Exercise brief:
Copy all the lines of the data that include the word "lego".

Record set:
****************************************

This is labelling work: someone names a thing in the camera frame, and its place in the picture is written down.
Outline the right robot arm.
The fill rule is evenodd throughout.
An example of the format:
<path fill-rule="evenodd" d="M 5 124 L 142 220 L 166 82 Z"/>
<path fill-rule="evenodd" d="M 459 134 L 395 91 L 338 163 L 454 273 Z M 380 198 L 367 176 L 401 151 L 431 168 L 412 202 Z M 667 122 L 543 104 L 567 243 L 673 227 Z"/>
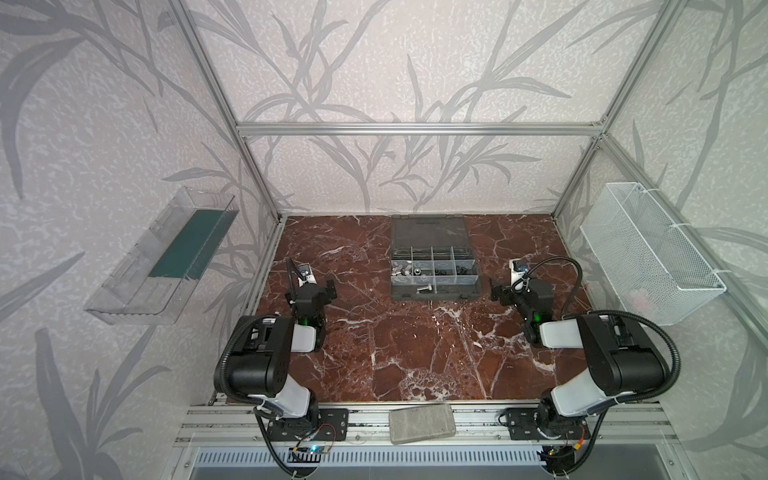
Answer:
<path fill-rule="evenodd" d="M 581 350 L 586 369 L 546 391 L 536 421 L 541 427 L 582 420 L 613 405 L 640 402 L 670 390 L 682 371 L 674 340 L 654 322 L 622 310 L 591 310 L 552 316 L 554 290 L 540 279 L 521 277 L 491 287 L 491 299 L 522 316 L 525 339 L 534 347 Z"/>

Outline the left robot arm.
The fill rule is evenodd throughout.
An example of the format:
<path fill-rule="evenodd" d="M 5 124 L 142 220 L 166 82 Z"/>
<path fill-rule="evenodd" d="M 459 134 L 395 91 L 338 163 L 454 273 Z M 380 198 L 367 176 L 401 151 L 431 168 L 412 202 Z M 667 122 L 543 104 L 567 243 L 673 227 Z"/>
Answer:
<path fill-rule="evenodd" d="M 287 294 L 289 316 L 241 317 L 215 367 L 215 390 L 254 405 L 256 415 L 265 420 L 317 428 L 316 396 L 290 375 L 290 360 L 293 353 L 321 350 L 326 337 L 325 307 L 336 298 L 333 280 L 323 286 L 305 282 Z"/>

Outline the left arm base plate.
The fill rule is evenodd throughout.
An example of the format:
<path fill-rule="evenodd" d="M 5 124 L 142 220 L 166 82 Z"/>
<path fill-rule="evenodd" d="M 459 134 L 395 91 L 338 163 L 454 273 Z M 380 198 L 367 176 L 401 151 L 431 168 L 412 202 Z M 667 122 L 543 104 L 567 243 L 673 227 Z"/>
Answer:
<path fill-rule="evenodd" d="M 300 440 L 344 441 L 349 426 L 350 411 L 345 408 L 310 410 L 304 417 L 271 420 L 267 427 L 272 441 Z"/>

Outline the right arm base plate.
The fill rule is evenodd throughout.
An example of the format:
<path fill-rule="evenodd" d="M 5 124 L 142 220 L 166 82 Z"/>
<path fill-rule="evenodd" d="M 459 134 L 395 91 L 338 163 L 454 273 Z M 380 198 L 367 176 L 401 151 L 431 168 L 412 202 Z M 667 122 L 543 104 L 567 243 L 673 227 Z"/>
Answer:
<path fill-rule="evenodd" d="M 507 408 L 496 421 L 507 429 L 511 440 L 576 442 L 591 438 L 585 417 L 563 417 L 540 408 Z"/>

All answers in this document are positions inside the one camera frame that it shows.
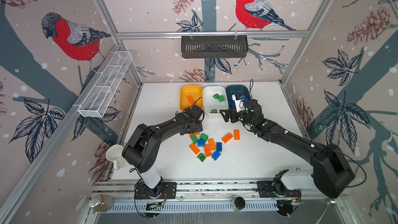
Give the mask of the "orange lego brick studs up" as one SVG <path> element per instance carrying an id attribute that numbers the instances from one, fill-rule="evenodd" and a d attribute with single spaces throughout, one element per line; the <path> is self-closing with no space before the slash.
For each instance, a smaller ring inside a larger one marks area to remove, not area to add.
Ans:
<path id="1" fill-rule="evenodd" d="M 208 145 L 211 151 L 217 150 L 217 146 L 214 139 L 208 139 Z"/>

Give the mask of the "green lego brick bottom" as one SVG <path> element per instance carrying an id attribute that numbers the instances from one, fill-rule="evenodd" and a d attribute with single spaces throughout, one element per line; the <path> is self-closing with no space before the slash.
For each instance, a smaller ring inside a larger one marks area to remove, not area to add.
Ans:
<path id="1" fill-rule="evenodd" d="M 197 158 L 201 161 L 204 162 L 204 160 L 206 159 L 206 156 L 203 153 L 199 153 Z"/>

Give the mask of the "blue lego brick low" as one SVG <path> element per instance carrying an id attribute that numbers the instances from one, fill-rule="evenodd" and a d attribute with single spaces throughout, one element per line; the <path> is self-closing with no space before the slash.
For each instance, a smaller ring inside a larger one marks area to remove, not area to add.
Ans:
<path id="1" fill-rule="evenodd" d="M 216 150 L 213 154 L 212 154 L 212 158 L 217 161 L 218 158 L 220 157 L 221 152 L 219 152 L 218 150 Z"/>

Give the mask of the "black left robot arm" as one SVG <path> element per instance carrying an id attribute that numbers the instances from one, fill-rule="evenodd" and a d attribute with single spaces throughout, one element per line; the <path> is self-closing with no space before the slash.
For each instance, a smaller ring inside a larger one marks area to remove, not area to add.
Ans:
<path id="1" fill-rule="evenodd" d="M 176 134 L 194 134 L 203 131 L 204 111 L 193 105 L 166 122 L 147 126 L 137 126 L 127 144 L 123 147 L 122 157 L 137 171 L 141 181 L 137 183 L 140 196 L 155 199 L 168 194 L 163 187 L 163 178 L 157 172 L 154 163 L 162 142 Z"/>

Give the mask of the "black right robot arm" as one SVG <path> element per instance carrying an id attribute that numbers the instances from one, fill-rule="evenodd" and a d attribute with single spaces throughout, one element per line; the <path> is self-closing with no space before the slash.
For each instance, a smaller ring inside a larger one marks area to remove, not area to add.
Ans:
<path id="1" fill-rule="evenodd" d="M 354 180 L 354 172 L 337 145 L 311 142 L 264 118 L 257 100 L 235 105 L 240 109 L 220 111 L 225 122 L 242 123 L 258 138 L 293 152 L 313 167 L 308 174 L 288 169 L 280 171 L 272 183 L 276 195 L 285 196 L 290 190 L 318 189 L 327 197 L 337 198 Z"/>

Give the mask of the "white plastic bin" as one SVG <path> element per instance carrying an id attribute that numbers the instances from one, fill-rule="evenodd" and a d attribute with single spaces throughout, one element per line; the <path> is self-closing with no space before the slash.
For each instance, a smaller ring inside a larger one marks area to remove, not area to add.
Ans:
<path id="1" fill-rule="evenodd" d="M 218 99 L 214 99 L 214 94 L 219 94 L 224 96 L 224 101 L 219 102 Z M 204 110 L 205 114 L 208 116 L 216 116 L 220 113 L 220 110 L 228 110 L 227 94 L 226 90 L 222 86 L 207 86 L 203 89 L 203 100 L 204 100 Z M 217 113 L 211 113 L 211 110 L 217 110 Z"/>

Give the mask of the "dark teal plastic bin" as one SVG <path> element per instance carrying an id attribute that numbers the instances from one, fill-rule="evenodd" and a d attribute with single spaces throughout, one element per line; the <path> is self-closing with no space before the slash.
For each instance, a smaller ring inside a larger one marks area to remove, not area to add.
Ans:
<path id="1" fill-rule="evenodd" d="M 230 110 L 236 109 L 235 102 L 232 99 L 232 95 L 239 94 L 242 95 L 245 99 L 248 99 L 249 101 L 252 100 L 252 97 L 250 96 L 249 93 L 249 89 L 244 85 L 227 86 L 226 93 L 227 93 L 228 106 Z"/>

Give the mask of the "orange lego brick upright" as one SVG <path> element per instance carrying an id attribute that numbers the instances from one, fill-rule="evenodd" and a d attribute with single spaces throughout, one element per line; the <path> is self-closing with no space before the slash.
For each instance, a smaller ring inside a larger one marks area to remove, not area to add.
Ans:
<path id="1" fill-rule="evenodd" d="M 205 156 L 206 157 L 211 157 L 212 153 L 211 153 L 210 146 L 209 145 L 204 145 L 203 148 L 204 148 Z"/>

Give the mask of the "yellow plastic bin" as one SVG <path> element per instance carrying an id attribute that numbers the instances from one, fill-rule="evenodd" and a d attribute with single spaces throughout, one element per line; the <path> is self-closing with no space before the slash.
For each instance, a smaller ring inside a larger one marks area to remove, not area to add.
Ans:
<path id="1" fill-rule="evenodd" d="M 182 111 L 191 106 L 187 99 L 189 95 L 193 97 L 198 107 L 203 108 L 202 87 L 200 85 L 185 85 L 180 89 L 180 109 Z"/>

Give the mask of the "white ceramic mug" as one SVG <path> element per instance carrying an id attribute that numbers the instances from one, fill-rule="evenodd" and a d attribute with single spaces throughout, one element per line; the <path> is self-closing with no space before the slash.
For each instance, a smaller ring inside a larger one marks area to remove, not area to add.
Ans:
<path id="1" fill-rule="evenodd" d="M 113 164 L 114 170 L 120 170 L 127 163 L 122 152 L 123 146 L 119 144 L 111 146 L 106 152 L 106 159 Z"/>

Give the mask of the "glass jar with lid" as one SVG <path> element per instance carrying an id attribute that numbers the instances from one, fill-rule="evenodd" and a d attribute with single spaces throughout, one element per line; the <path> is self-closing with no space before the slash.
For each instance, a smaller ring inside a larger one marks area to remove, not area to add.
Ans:
<path id="1" fill-rule="evenodd" d="M 114 206 L 114 199 L 111 196 L 104 194 L 94 196 L 89 201 L 89 207 L 94 212 L 101 212 L 101 213 L 107 212 L 113 206 Z"/>

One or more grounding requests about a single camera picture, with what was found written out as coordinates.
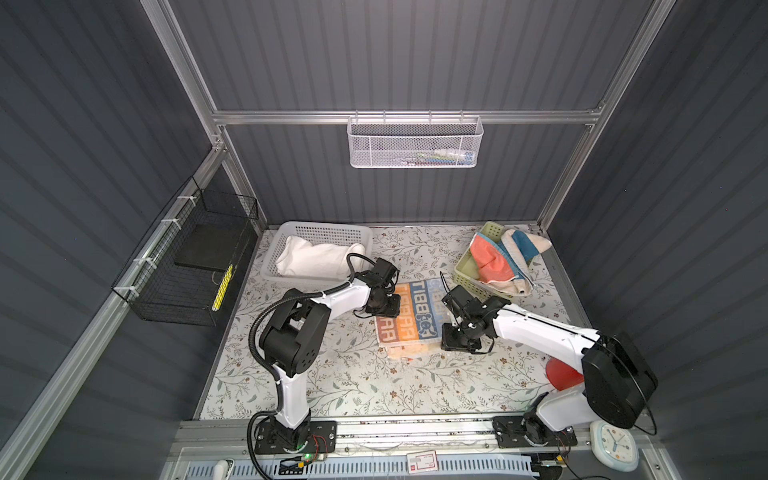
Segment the green plastic towel basket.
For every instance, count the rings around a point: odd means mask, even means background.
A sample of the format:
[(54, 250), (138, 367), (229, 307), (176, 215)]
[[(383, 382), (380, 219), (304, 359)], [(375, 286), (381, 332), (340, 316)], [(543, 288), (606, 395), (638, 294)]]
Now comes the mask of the green plastic towel basket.
[[(479, 233), (489, 237), (493, 241), (500, 241), (502, 234), (507, 230), (504, 225), (493, 221), (486, 222), (479, 230)], [(457, 262), (454, 273), (454, 281), (464, 287), (470, 294), (480, 300), (487, 300), (491, 296), (498, 296), (507, 300), (513, 300), (514, 297), (505, 292), (495, 290), (489, 285), (480, 281), (477, 264), (471, 254), (469, 247)]]

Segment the pink towel with teal border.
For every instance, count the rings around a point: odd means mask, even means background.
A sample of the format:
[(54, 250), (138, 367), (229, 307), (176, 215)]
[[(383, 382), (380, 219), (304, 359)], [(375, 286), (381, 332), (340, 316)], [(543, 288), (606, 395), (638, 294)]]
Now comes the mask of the pink towel with teal border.
[(504, 249), (482, 233), (476, 233), (470, 243), (478, 278), (484, 283), (509, 282), (517, 277), (516, 268)]

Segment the orange patterned towel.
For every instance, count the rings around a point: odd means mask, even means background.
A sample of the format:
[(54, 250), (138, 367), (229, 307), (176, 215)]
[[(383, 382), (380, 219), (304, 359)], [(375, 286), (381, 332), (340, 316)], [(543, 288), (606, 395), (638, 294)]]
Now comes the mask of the orange patterned towel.
[(445, 288), (440, 278), (399, 283), (400, 313), (396, 318), (375, 319), (378, 344), (392, 359), (412, 359), (441, 349), (442, 326), (451, 317), (442, 302)]

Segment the white terry towel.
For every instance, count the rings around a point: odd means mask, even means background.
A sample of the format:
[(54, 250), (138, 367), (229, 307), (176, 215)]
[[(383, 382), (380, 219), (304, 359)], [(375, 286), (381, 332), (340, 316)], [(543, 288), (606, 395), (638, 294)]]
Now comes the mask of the white terry towel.
[(347, 255), (364, 255), (365, 246), (354, 243), (350, 246), (317, 244), (297, 236), (289, 236), (275, 261), (277, 272), (282, 276), (345, 279), (350, 275)]

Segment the white plastic laundry basket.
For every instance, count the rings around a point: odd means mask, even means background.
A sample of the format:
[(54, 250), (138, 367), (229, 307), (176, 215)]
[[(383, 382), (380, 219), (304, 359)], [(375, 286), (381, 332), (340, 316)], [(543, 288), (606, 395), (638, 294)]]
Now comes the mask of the white plastic laundry basket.
[(362, 259), (346, 257), (349, 253), (369, 257), (372, 246), (373, 232), (368, 227), (289, 221), (271, 240), (261, 275), (276, 283), (325, 288), (346, 280), (351, 267), (361, 270)]

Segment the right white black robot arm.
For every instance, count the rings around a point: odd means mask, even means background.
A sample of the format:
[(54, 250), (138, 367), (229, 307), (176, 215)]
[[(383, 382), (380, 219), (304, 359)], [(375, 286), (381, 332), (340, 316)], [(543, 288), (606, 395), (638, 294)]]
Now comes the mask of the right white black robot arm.
[(536, 398), (511, 431), (534, 447), (554, 444), (574, 426), (603, 420), (632, 428), (658, 388), (658, 378), (623, 332), (613, 336), (566, 325), (491, 296), (482, 301), (456, 286), (442, 298), (453, 316), (443, 326), (441, 348), (473, 355), (481, 339), (508, 340), (529, 346), (565, 364), (582, 380)]

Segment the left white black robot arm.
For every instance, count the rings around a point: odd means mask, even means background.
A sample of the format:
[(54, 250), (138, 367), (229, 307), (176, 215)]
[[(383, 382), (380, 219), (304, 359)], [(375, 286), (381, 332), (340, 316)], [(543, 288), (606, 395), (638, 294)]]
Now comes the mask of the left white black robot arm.
[(266, 420), (291, 449), (310, 436), (307, 371), (319, 355), (330, 321), (347, 313), (394, 319), (400, 312), (395, 292), (400, 270), (394, 264), (357, 253), (348, 254), (346, 261), (349, 275), (344, 282), (323, 291), (288, 290), (249, 330), (249, 351), (276, 385), (277, 405)]

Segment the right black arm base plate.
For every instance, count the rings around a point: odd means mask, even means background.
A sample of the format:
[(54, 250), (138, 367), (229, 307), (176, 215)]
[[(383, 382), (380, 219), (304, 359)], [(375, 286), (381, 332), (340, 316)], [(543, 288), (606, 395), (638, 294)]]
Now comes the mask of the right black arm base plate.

****************************************

Output for this task:
Give the mask of the "orange lego brick studs up" as one SVG <path> element per instance carrying an id attribute that numbers the instances from one, fill-rule="evenodd" and a d attribute with single spaces throughout, one element per line; the <path> is self-closing with no space before the slash.
Give the mask of the "green lego brick bottom" as one SVG <path> element per instance carrying an id attribute that numbers the instances from one, fill-rule="evenodd" and a d attribute with single spaces throughout, one element per line; the <path> is self-closing with no space before the slash.
Give the mask of the "blue lego brick low" as one SVG <path> element per instance carrying an id attribute that numbers the instances from one, fill-rule="evenodd" and a d attribute with single spaces throughout, one element per line; the <path> is self-closing with no space before the slash.
Give the mask of the "orange lego brick upright" as one SVG <path> element per instance carrying an id attribute that numbers the instances from one, fill-rule="evenodd" and a d attribute with single spaces throughout, one element per line; the <path> is self-closing with no space before the slash.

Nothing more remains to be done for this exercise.